Kerry Group has said it will make more acquisitions before the end of the year, with small bolt-on buys likely in the increasingly key Asia-Pacific region.

There had already been more than €80m in that region in purchases this year, but Kerry stressed yesterday it would also be eyeing purchases in the Americas and Europe. The group has an estimated spend capacity of €1bn for the next 18 months.

Incoming chief executive Edmond Scanlon said the group has a strong pipeline of acquisition targets in Asia, but they “will take time” to come to fruition, with Kerry’s immediate future in the region likely to be more of an “organic growth story”.

Management sees it as being important to take a pan-Asian view, but said its expansion there will be made on a country-by-country basis.

Kerry’s share price jumped nearly 4% yesterday, despite management lowering its full-year earnings expectations.

The Tralee-based food and nutrition group reported a 4.8% year-on-year increase in group revenue for the first half of the year, to €3.2bn; helped by strong volume growth in both the taste and nutrition and consumer foods divisions.

Group trading profit rose by 5.2% to €338m, with adjusted earnings per share up 7.5% at 143.8c. Kerry has upped its interim dividend per share by 11.9% to 18.8c. Revenue in the core taste and nutrition division grew 4.2% to €2.54bn, while the consumer foods arm saw growth of 2.3% to €677m.

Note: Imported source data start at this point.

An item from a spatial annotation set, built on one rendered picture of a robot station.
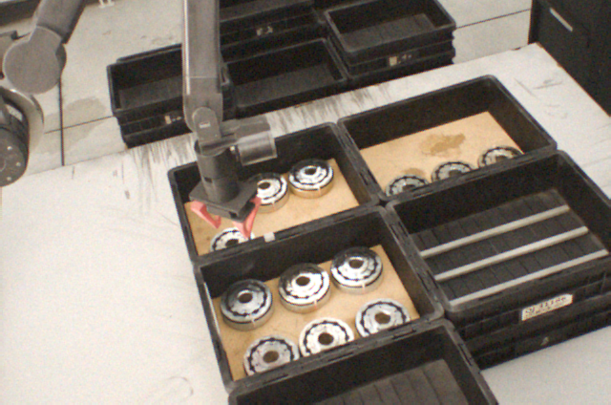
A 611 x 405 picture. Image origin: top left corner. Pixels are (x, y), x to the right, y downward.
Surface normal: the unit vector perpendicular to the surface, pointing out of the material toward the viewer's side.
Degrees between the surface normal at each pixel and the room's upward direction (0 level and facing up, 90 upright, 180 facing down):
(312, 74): 0
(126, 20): 0
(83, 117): 0
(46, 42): 69
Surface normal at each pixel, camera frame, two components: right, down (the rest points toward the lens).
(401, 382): -0.12, -0.72
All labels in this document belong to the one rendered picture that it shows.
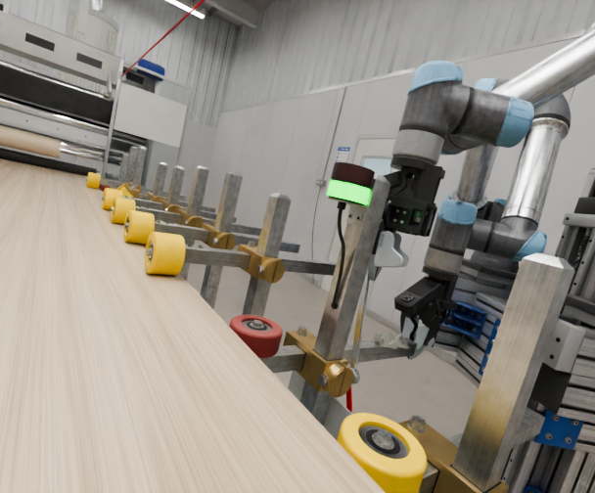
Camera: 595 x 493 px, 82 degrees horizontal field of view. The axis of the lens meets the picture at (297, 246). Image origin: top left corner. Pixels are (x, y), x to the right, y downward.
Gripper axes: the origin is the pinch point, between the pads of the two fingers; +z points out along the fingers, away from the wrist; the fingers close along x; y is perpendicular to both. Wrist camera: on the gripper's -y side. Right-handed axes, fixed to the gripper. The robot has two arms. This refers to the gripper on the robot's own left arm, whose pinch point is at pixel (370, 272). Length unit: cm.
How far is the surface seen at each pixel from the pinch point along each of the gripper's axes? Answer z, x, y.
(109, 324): 10.7, -36.0, -17.0
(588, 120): -115, 264, 32
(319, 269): 6.3, 17.9, -19.8
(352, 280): 0.5, -9.9, 1.2
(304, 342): 13.7, -8.7, -4.7
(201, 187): -6, 17, -69
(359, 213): -9.6, -10.7, -0.2
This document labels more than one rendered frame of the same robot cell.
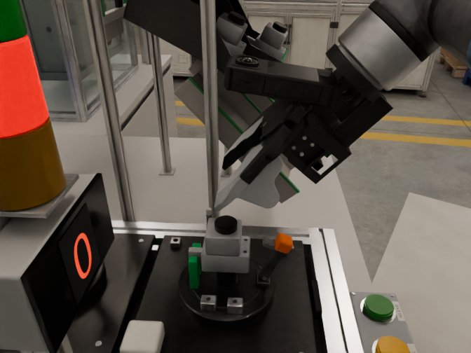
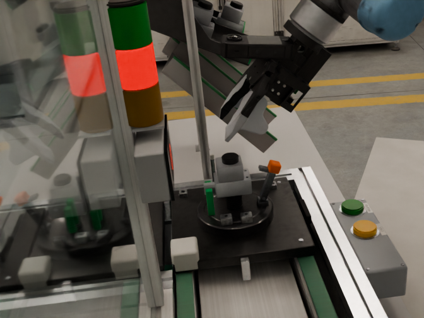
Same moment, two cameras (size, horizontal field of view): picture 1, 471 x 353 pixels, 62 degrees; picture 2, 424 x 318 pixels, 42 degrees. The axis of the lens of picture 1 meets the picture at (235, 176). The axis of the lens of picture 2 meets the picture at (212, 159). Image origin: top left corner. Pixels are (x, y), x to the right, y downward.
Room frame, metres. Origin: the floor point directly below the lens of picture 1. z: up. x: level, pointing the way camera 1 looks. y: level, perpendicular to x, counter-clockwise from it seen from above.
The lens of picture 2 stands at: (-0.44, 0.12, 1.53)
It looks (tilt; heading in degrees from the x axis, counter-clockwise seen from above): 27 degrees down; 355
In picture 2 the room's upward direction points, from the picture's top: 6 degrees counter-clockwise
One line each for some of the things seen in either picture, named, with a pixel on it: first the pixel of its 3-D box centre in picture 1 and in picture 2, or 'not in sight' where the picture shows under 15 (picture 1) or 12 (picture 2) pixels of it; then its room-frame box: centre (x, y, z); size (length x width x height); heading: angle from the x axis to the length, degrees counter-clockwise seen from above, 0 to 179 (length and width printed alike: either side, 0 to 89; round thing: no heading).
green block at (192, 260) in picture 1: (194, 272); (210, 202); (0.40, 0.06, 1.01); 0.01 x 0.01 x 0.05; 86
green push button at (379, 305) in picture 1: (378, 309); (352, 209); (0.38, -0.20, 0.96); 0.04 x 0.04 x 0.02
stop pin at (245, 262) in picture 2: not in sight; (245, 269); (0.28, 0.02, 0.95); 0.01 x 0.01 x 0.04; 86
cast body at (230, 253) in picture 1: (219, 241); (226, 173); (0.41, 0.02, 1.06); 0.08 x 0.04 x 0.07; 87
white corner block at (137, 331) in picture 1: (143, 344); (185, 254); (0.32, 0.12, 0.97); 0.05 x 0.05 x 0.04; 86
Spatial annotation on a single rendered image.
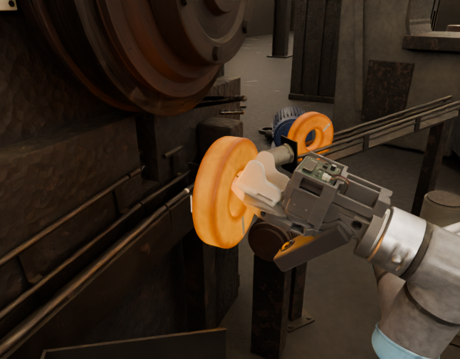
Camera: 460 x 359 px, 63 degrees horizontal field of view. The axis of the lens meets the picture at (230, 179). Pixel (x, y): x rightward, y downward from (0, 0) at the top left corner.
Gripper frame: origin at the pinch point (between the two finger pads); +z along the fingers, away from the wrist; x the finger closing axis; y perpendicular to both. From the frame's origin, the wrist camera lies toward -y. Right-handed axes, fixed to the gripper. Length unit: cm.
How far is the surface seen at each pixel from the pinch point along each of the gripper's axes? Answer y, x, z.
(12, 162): -4.9, 12.6, 27.4
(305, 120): -9, -61, 3
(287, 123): -70, -213, 41
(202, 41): 14.0, -10.3, 13.7
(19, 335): -19.6, 23.5, 13.6
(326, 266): -83, -100, -22
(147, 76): 7.6, -4.7, 18.9
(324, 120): -9, -67, -1
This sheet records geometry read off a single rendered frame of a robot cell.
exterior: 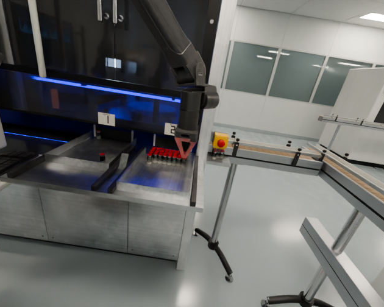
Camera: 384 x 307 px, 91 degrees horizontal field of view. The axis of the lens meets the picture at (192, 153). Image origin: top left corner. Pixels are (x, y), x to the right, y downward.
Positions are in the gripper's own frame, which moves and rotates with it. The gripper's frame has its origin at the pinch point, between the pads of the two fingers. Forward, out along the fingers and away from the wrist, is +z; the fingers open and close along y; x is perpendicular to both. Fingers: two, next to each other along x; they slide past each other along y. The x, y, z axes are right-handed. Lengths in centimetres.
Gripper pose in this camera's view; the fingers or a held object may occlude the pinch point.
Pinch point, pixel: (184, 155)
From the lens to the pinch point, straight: 59.9
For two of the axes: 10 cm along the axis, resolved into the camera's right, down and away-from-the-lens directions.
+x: -9.9, -1.3, 0.1
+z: -1.2, 9.1, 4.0
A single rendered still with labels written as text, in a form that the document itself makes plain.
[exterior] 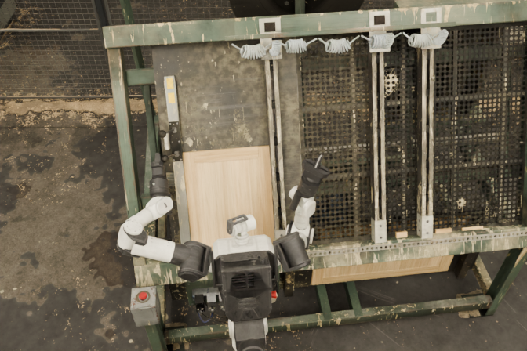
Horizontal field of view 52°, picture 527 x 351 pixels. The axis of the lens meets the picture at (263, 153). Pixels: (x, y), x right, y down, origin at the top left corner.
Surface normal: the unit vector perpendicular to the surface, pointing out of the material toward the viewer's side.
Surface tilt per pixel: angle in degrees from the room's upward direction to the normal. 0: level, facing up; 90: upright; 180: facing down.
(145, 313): 90
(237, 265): 23
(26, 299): 0
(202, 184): 58
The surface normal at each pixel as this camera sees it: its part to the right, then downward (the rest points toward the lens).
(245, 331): 0.04, -0.40
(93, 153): 0.00, -0.71
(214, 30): 0.10, 0.21
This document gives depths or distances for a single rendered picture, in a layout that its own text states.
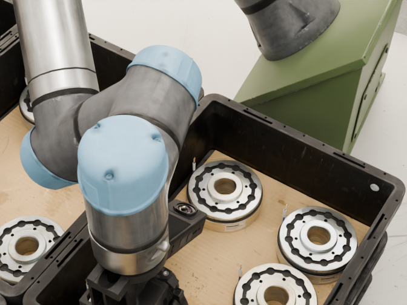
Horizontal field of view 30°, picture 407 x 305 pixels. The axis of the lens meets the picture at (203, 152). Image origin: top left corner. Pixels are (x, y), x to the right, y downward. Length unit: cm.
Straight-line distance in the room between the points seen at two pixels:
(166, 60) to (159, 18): 80
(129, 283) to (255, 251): 31
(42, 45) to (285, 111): 49
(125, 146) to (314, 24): 64
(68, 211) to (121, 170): 45
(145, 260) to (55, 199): 38
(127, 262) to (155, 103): 15
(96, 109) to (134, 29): 77
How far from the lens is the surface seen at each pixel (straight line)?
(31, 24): 84
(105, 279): 75
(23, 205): 108
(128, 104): 69
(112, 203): 64
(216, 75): 141
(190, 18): 153
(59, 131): 79
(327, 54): 115
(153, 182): 63
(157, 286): 80
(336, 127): 118
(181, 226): 82
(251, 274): 96
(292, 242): 99
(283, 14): 121
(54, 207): 107
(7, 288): 89
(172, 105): 70
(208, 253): 101
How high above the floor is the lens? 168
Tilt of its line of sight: 50 degrees down
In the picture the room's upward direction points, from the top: 1 degrees clockwise
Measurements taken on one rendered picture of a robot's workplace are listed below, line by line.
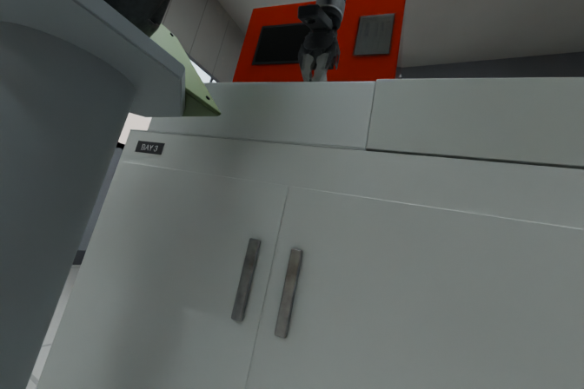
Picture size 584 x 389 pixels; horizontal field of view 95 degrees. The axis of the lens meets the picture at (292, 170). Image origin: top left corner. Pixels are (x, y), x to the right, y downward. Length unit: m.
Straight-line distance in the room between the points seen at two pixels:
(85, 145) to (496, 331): 0.58
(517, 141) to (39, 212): 0.64
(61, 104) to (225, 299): 0.39
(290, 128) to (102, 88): 0.32
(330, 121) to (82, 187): 0.40
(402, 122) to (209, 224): 0.42
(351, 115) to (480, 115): 0.21
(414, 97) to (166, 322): 0.63
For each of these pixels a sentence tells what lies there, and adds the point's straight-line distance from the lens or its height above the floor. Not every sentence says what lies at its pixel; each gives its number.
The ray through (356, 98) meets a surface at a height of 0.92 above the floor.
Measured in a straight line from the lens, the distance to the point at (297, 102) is 0.58.
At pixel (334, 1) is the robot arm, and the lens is 0.77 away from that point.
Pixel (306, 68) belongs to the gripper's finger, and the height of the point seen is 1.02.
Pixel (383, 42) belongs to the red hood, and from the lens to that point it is 1.38.
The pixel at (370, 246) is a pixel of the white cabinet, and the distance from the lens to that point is 0.47.
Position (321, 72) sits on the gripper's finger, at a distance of 0.65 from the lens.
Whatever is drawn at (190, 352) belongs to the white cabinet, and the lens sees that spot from 0.61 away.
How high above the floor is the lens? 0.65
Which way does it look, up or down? 13 degrees up
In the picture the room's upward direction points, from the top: 12 degrees clockwise
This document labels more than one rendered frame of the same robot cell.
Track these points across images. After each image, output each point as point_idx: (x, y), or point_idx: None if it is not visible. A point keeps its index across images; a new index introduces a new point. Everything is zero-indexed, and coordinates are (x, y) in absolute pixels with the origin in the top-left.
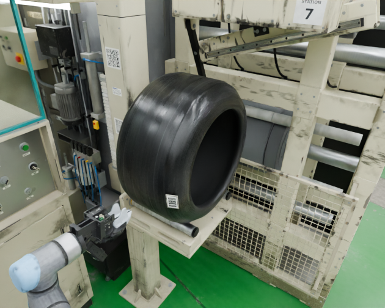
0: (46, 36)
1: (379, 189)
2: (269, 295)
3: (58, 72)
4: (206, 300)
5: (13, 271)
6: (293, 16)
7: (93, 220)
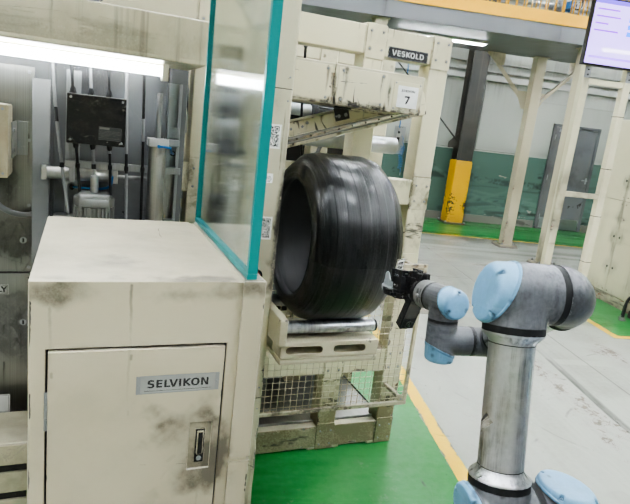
0: (97, 111)
1: None
2: (342, 455)
3: (2, 185)
4: (299, 499)
5: (458, 295)
6: (396, 102)
7: (417, 271)
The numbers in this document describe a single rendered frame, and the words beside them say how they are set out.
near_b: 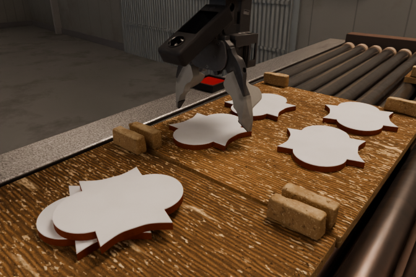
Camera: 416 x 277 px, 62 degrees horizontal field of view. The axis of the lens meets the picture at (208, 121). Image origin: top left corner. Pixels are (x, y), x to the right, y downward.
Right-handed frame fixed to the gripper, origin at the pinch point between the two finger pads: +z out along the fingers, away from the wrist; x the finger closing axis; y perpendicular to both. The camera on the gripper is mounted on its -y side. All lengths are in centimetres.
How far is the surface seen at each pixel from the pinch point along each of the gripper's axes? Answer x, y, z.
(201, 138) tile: -2.1, -3.9, 1.2
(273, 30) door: 144, 269, 16
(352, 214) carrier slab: -25.5, -5.6, 2.2
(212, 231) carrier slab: -15.7, -17.4, 3.0
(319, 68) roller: 7, 59, 1
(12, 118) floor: 277, 67, 93
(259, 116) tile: -3.6, 9.7, 0.7
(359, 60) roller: 2, 78, 0
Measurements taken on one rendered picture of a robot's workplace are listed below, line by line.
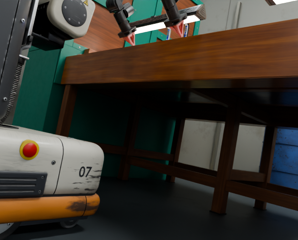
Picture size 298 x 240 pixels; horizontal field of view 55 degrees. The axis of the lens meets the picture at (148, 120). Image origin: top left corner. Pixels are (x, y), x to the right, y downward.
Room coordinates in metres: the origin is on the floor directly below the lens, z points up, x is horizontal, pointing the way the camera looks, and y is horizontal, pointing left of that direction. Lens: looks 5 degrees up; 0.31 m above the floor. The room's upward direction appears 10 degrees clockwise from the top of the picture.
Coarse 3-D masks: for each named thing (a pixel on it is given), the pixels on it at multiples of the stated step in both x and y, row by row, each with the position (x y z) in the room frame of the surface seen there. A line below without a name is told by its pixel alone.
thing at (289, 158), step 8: (264, 136) 2.93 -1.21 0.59; (280, 136) 2.70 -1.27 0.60; (288, 136) 2.65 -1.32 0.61; (296, 136) 2.62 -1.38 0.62; (280, 144) 2.69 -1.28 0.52; (288, 144) 2.65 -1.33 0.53; (296, 144) 2.62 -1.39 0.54; (280, 152) 2.68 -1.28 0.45; (288, 152) 2.64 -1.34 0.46; (296, 152) 2.62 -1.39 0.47; (280, 160) 2.68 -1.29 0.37; (288, 160) 2.64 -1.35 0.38; (296, 160) 2.61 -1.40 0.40; (272, 168) 2.73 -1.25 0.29; (280, 168) 2.67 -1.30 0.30; (288, 168) 2.63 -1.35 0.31; (296, 168) 2.61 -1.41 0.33; (272, 176) 2.72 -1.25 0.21; (280, 176) 2.66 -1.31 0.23; (288, 176) 2.63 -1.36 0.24; (296, 176) 2.61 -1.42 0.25; (280, 184) 2.66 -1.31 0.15; (288, 184) 2.63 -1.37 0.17; (296, 184) 2.61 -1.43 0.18
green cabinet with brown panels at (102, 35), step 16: (96, 0) 1.91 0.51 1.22; (128, 0) 2.11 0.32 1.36; (144, 0) 2.22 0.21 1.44; (160, 0) 2.33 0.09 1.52; (192, 0) 2.63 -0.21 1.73; (96, 16) 1.94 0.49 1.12; (112, 16) 2.03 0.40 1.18; (144, 16) 2.24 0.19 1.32; (96, 32) 1.96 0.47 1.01; (112, 32) 2.05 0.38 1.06; (144, 32) 2.26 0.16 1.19; (160, 32) 2.38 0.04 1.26; (192, 32) 2.70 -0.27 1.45; (32, 48) 2.12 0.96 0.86; (80, 48) 1.87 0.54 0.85; (96, 48) 1.97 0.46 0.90; (112, 48) 2.07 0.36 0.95
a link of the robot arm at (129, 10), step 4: (116, 0) 1.45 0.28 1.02; (120, 0) 1.47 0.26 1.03; (116, 4) 1.46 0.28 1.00; (120, 4) 1.47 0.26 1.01; (124, 4) 1.52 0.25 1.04; (128, 4) 1.54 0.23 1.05; (120, 8) 1.47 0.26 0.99; (124, 8) 1.52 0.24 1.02; (128, 8) 1.53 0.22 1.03; (132, 8) 1.55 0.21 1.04; (128, 12) 1.53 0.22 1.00; (132, 12) 1.56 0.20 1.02; (128, 16) 1.55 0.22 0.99
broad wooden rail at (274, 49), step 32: (224, 32) 1.00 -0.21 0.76; (256, 32) 0.91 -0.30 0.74; (288, 32) 0.84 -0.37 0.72; (96, 64) 1.55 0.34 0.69; (128, 64) 1.36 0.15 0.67; (160, 64) 1.20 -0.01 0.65; (192, 64) 1.08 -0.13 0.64; (224, 64) 0.98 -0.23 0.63; (256, 64) 0.90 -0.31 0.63; (288, 64) 0.83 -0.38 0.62
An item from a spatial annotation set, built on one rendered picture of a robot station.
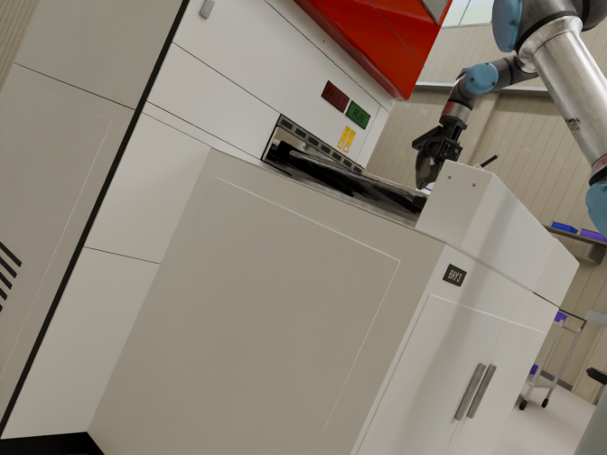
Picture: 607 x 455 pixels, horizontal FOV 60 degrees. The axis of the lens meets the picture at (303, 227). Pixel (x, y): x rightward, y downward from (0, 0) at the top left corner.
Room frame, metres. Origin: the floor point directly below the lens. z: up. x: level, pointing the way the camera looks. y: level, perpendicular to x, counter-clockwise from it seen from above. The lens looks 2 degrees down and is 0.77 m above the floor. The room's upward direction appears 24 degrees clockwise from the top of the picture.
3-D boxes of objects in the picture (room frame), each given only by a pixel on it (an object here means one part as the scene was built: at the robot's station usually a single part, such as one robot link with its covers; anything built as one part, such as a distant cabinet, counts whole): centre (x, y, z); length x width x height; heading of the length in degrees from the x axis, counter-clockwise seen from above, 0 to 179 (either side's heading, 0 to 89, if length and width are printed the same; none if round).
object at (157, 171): (1.61, 0.42, 0.41); 0.82 x 0.70 x 0.82; 142
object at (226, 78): (1.40, 0.15, 1.02); 0.81 x 0.03 x 0.40; 142
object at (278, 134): (1.53, 0.03, 0.89); 0.44 x 0.02 x 0.10; 142
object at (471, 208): (1.14, -0.39, 0.89); 0.55 x 0.09 x 0.14; 142
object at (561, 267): (1.66, -0.46, 0.89); 0.62 x 0.35 x 0.14; 52
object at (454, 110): (1.51, -0.27, 1.19); 0.08 x 0.08 x 0.05
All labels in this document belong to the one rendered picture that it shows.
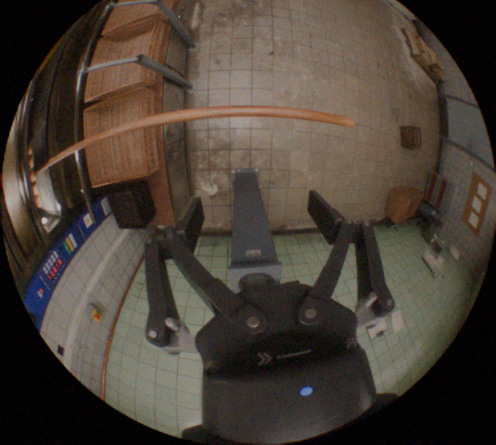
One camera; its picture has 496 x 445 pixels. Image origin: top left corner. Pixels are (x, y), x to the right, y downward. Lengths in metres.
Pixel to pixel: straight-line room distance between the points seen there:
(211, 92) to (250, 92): 0.36
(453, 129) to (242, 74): 4.16
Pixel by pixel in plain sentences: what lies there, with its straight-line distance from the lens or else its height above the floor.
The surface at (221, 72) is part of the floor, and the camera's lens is 1.71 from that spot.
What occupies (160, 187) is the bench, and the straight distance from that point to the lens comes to 1.26.
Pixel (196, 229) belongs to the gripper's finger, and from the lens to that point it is 0.18.
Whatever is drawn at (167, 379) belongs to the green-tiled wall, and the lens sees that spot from 1.32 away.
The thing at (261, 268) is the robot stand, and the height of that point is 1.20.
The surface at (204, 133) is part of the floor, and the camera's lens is 1.66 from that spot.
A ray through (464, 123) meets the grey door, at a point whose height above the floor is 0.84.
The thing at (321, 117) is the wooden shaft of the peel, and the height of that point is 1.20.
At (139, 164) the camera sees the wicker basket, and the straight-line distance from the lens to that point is 1.27.
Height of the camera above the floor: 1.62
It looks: 64 degrees down
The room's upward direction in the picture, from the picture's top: 173 degrees clockwise
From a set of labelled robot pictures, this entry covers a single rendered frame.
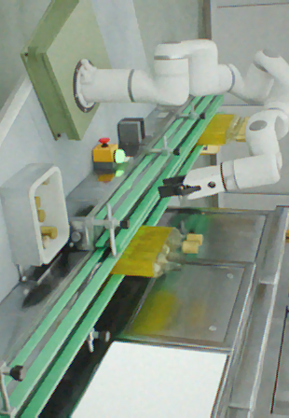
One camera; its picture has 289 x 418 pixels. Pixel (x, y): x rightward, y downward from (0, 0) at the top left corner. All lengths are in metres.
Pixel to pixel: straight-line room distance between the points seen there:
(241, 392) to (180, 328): 0.30
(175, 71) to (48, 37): 0.35
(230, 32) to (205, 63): 5.85
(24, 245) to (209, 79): 0.68
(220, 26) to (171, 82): 5.94
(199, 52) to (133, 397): 0.92
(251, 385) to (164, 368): 0.22
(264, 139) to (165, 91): 0.32
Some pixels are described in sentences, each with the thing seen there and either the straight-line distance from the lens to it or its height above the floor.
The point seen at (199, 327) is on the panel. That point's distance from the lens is 1.70.
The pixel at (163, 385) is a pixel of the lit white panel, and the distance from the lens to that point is 1.51.
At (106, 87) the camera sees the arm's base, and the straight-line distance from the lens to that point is 1.72.
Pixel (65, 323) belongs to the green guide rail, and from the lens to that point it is 1.48.
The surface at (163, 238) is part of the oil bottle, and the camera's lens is 1.83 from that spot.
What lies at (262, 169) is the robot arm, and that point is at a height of 1.38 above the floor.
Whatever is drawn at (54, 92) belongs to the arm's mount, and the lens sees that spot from 1.69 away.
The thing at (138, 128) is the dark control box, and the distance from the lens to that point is 2.29.
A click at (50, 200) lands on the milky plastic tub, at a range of 1.67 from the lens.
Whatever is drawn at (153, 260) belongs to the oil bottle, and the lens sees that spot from 1.72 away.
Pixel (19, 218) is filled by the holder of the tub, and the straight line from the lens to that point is 1.55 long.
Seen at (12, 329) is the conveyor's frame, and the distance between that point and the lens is 1.46.
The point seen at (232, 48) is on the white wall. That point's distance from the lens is 7.59.
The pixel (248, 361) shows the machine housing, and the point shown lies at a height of 1.36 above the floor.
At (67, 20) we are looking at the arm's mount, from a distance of 1.72.
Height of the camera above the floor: 1.54
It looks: 17 degrees down
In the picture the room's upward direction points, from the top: 93 degrees clockwise

“Against a backdrop of significant adverse currency movements, we achieved a strong overall business performance in the first half of 2017,” said Kerry’s outgoing chief executive, Stan McCarthy.

Those currency headwinds are likely to increase, leading Kerry to lower its full-year adjusted earnings per share guidance from 5% to 9% to 3% to 7%. Underlying growth is still set to be around 2% this year.

Analysts had anticipated the narrowing of guidance and Goodbody Stockbrokers said it would likely keep with its 4.6% earnings per share growth outlook.

Mr McCarthy said that management believes Kerry’s organic growth will be sustained, despite headwinds.

On a geographical basis, Asia-Pacific — set to feature when Kerry unveils its new five-year plan in October — remained the strongest market for the taste and nutrition arm, with business volumes growing annually by 10.3% and reported revenues rising 14.2% to €419m.